● Data supplied
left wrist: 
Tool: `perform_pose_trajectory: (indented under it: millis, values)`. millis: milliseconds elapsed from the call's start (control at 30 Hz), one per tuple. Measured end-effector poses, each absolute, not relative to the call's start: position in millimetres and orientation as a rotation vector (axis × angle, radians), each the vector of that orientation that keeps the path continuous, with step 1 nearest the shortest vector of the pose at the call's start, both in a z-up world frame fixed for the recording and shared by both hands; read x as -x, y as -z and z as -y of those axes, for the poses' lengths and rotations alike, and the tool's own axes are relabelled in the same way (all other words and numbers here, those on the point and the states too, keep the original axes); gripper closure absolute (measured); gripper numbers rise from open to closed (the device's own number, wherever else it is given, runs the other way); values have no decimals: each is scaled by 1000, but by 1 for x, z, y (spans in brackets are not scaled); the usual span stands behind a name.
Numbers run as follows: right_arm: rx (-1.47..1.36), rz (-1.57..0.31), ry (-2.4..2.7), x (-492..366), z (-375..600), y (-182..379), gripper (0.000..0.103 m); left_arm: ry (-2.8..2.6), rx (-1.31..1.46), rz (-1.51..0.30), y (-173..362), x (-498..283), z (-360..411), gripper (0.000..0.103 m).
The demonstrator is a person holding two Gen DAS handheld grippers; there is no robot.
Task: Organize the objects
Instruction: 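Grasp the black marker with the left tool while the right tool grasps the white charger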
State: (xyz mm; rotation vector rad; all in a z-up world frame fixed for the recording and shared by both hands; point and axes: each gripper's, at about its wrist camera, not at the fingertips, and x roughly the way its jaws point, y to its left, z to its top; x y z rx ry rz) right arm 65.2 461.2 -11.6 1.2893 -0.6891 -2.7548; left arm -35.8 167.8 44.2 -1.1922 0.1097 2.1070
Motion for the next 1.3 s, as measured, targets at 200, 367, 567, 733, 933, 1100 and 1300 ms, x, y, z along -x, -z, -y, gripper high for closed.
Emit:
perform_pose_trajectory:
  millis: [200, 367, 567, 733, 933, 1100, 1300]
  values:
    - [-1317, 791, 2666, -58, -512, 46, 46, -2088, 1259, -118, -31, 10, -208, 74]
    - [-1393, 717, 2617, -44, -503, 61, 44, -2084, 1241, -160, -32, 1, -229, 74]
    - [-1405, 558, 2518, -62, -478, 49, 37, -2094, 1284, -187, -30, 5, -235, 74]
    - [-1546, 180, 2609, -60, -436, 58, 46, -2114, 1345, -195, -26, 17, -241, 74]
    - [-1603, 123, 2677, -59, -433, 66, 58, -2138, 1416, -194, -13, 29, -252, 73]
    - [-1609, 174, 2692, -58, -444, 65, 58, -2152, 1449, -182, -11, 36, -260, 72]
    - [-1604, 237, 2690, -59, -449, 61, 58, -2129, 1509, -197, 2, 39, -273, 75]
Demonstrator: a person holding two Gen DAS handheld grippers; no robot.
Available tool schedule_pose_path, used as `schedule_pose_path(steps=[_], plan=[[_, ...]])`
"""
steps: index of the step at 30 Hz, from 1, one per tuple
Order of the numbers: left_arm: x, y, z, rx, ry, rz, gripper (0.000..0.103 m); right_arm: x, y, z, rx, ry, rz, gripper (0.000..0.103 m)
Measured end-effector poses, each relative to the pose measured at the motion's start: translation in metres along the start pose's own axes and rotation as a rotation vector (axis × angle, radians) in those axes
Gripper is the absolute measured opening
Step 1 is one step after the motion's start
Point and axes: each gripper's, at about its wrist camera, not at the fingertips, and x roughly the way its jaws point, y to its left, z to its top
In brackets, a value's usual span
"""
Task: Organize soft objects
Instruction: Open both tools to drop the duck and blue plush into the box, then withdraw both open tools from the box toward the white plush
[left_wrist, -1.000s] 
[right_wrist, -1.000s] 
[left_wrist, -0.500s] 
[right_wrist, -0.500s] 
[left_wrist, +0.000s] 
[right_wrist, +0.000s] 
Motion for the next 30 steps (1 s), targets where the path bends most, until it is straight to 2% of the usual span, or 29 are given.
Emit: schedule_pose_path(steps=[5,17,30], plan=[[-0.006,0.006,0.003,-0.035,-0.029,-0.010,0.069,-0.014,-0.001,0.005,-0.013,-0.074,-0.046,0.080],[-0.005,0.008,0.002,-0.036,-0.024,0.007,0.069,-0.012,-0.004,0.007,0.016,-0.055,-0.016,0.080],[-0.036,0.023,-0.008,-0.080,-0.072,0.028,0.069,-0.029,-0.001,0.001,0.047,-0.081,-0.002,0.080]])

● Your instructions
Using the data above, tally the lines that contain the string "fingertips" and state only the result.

● Reply
2